After taking a few years to reflect upon life to and mature as musicians, the group is back and better than ever, coming out with a new hit album and a United States concert tour.
Guitarist and vocalist Tom Delonge started another band, Angels and Airwaves, during the break. With hits such as “The War” and “The Adventure,” the band has become immensely popular during Blink182’s absence, but that’s about to change.
Blink182’s new album Neighborhoods hit iTunes and stores around the U.S. on Sept. 27, already attracting thousands of fans. Neighborhoods is receiving positive reviews on iTunes with an average of 4.5 stars out of 3,957 reviews. Not only is it receiving positive reviews from its fans, but also from music critics. Music critics, such as MTV’s James Montgomery, have called Neighborhoods “one of the band’s most distinct albums to date.”
Not only has the group come back with a great album, but it has also brought back the talent with a concert tour of the U.S. with My Chemical Romance. The band recently visited Dallas at the Gexa Energy Pavilion on Sept. 27, the same day Neighborhoods was released. The concert was a great success and helped the band reach all its fans again.

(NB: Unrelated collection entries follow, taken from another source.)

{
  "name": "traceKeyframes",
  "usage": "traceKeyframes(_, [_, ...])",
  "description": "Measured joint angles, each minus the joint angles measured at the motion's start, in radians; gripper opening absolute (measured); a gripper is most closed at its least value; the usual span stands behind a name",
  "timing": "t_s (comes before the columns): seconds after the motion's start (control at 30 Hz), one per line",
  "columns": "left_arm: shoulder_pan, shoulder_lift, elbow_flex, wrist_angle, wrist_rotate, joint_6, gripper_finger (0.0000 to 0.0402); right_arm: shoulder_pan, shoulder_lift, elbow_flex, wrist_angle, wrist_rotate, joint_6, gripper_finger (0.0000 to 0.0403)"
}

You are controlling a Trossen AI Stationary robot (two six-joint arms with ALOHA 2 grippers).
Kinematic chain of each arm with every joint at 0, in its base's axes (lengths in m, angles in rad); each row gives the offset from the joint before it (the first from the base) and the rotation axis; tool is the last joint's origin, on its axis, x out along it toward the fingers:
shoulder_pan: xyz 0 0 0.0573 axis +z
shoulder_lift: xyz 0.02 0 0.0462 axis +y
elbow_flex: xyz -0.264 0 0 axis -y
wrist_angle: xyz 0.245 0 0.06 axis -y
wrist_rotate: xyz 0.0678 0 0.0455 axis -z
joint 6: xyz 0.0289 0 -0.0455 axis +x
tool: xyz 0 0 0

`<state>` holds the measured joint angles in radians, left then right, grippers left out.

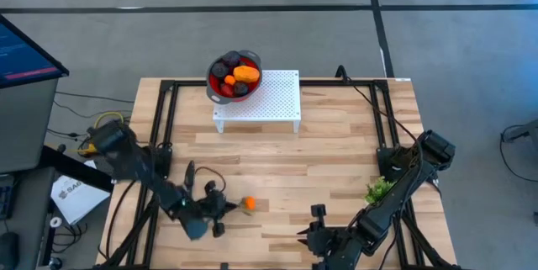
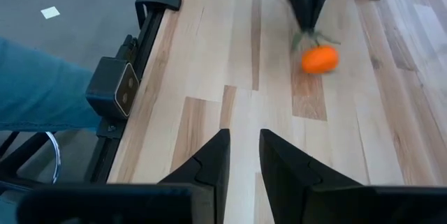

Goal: Pick & Place Fruit
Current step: Put the orange into the red strainer bowl on the shelf

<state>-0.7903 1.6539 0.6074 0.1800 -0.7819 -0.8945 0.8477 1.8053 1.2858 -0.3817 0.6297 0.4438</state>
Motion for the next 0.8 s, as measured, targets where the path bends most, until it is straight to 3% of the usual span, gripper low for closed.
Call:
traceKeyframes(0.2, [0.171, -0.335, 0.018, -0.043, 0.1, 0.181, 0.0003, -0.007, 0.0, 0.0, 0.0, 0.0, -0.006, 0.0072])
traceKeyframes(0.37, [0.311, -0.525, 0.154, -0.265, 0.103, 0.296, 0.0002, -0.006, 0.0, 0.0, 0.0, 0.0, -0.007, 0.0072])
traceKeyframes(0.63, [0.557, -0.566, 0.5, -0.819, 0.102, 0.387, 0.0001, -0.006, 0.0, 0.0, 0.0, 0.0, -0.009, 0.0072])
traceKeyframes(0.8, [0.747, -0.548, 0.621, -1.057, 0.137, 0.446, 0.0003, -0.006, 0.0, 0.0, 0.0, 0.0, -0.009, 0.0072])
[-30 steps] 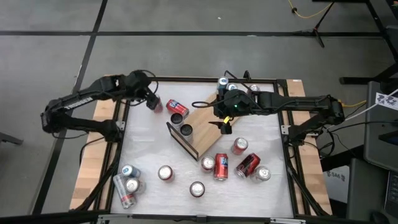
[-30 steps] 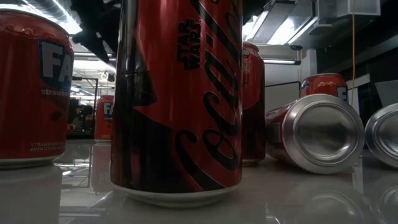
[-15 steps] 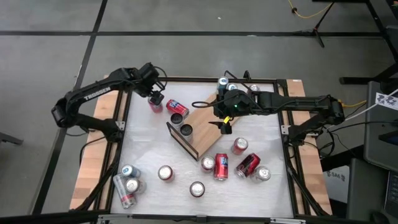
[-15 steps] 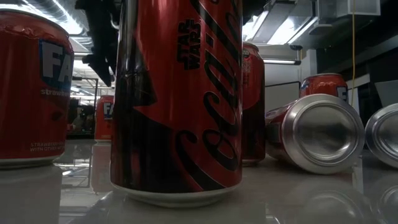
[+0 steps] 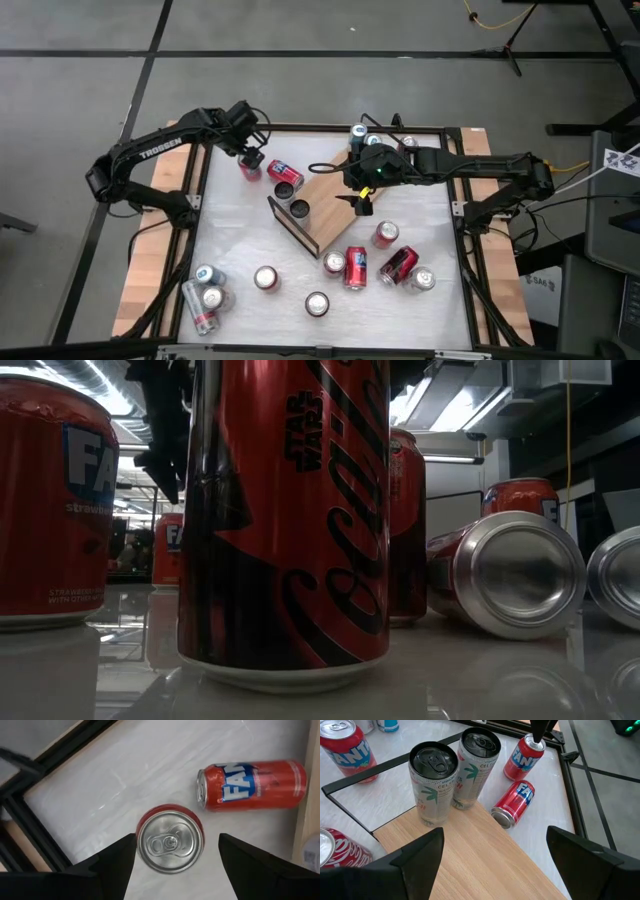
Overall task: Place canned beverage on shelf
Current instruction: Put the orange soda can on the shelf
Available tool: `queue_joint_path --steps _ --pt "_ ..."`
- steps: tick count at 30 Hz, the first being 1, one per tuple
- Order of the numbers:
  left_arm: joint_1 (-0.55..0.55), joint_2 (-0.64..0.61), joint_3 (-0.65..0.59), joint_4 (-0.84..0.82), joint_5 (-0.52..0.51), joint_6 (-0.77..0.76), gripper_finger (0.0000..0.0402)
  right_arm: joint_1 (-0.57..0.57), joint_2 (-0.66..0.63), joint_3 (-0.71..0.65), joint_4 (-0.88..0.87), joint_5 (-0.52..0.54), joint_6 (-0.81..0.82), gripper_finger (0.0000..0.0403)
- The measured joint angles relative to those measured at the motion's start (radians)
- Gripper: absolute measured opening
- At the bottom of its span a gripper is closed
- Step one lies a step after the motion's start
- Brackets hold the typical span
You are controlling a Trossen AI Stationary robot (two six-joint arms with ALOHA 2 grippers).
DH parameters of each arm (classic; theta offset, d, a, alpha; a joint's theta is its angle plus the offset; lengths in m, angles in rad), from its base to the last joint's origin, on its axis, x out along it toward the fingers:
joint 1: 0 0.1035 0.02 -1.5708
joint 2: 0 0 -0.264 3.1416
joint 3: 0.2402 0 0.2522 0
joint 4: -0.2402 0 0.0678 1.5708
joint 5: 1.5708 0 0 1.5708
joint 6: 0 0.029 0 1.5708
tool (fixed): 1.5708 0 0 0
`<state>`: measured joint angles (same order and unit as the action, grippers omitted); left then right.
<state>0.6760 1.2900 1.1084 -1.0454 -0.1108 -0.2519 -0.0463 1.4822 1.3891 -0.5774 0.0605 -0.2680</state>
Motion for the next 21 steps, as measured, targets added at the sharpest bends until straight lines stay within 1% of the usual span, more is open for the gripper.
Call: queue_joint_path --steps 3,16,21 --pt "-0.002 0.000 0.000 -0.003 0.034 0.053 0.0277 0.000 0.000 0.000 0.000 0.000 0.000 0.0342" --pt "-0.002 0.000 0.000 -0.001 0.043 0.057 0.0277 0.000 0.000 -0.001 0.000 0.000 0.000 0.0342" --pt "-0.002 0.000 0.000 -0.001 0.043 0.060 0.0298 0.000 0.000 -0.001 0.000 0.000 0.000 0.0342"
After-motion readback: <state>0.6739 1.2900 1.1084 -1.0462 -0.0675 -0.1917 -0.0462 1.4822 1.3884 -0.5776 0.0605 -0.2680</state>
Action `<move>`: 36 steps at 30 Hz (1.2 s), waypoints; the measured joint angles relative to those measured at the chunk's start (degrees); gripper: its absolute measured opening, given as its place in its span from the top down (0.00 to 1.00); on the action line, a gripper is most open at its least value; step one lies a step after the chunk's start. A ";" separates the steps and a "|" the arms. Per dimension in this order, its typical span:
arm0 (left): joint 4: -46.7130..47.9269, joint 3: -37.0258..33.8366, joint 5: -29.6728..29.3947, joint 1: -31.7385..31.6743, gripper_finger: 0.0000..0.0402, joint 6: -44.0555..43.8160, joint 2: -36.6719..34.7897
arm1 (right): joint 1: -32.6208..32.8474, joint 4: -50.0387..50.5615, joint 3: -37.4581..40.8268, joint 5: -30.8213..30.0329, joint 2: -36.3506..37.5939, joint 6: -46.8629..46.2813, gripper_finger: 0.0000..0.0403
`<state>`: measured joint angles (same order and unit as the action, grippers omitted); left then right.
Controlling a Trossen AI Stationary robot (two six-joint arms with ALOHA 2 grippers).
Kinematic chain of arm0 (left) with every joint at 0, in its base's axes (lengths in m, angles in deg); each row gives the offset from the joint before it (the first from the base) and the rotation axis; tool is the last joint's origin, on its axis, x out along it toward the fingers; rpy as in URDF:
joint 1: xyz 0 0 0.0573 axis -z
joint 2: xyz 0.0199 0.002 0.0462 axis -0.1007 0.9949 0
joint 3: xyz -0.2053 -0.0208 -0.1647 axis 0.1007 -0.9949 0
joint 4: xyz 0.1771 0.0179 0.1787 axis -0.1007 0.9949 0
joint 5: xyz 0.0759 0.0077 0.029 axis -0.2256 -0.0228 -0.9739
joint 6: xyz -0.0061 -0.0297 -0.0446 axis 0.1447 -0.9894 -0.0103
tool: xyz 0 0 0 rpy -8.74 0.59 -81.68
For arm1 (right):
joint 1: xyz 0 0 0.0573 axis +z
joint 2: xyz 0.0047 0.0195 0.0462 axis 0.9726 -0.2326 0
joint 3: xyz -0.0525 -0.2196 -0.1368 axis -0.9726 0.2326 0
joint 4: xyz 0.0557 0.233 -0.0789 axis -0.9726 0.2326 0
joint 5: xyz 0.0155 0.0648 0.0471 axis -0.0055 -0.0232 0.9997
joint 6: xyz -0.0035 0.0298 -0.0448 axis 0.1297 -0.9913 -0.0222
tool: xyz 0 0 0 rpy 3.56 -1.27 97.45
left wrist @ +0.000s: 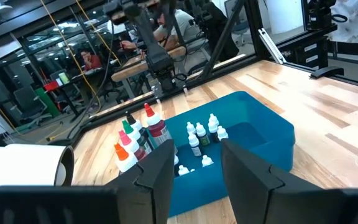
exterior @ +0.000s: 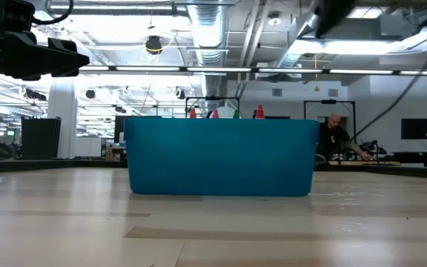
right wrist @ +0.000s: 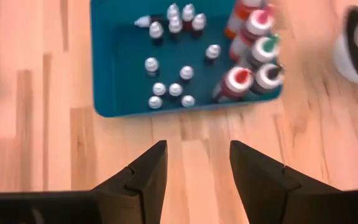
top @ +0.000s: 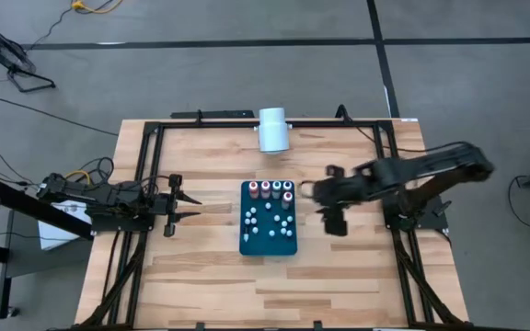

While Neighborhoods is quite different from the group’s previous albums, it still sounds like the original Blink from six years ago (mostly thanks to Delonge’s distinctly high and nasally vocals). Though the group sounds the same, the album is definitely darker and more musically complex than anything they have done before. In previous albums, the band boasted bright pop anthems the group was previously known for, but now it goes for tracks that are heavier and hard hitting.
Many believe the dark sound of the album stems from the difficulties the group dealt with during its break. In the duration of eight years, the group suffered the deaths of two close friends, and in 2008, Travis Barker, the group’s drummer, was seriously injured in a plane crash that killed four others. Needless to say, the band has earned the right to be serious and dark. It’s as if they crammed in eight years worth of doubt, darkness, and death into the deluxe album’s 49-minute running time.
Lyrically, the album is the most depressing thing Blink182 has ever done, with death being the prominent theme in almost every song. It shows up in “Hearts All Gone” (“let’s drink ourselves to death”), in “Natives” (“maybe I’m better off dead”), in “After Midnight” (“standing close to death”), and even in the first single “Up All Night’s” chorus (“all these demons/they keep me up at night”).
That said, the album is not completely gloomy, with bopping songs such as “Wishing Well” and catchy tunes such as “Love is Dangerous” and “Up All Night,” retaining some of the group’s former sound.
The album represents a band maturing in both its ability and confidence while keeping the core spirit of the group constant. Like Montgomery said, “Blink182 has grown up, mostly because life forced them to, and willing or not, that maturity fits.” While the album shows a different, darker side to Blink182, it still contains the group’s catchy and impressive talent that it’s known for.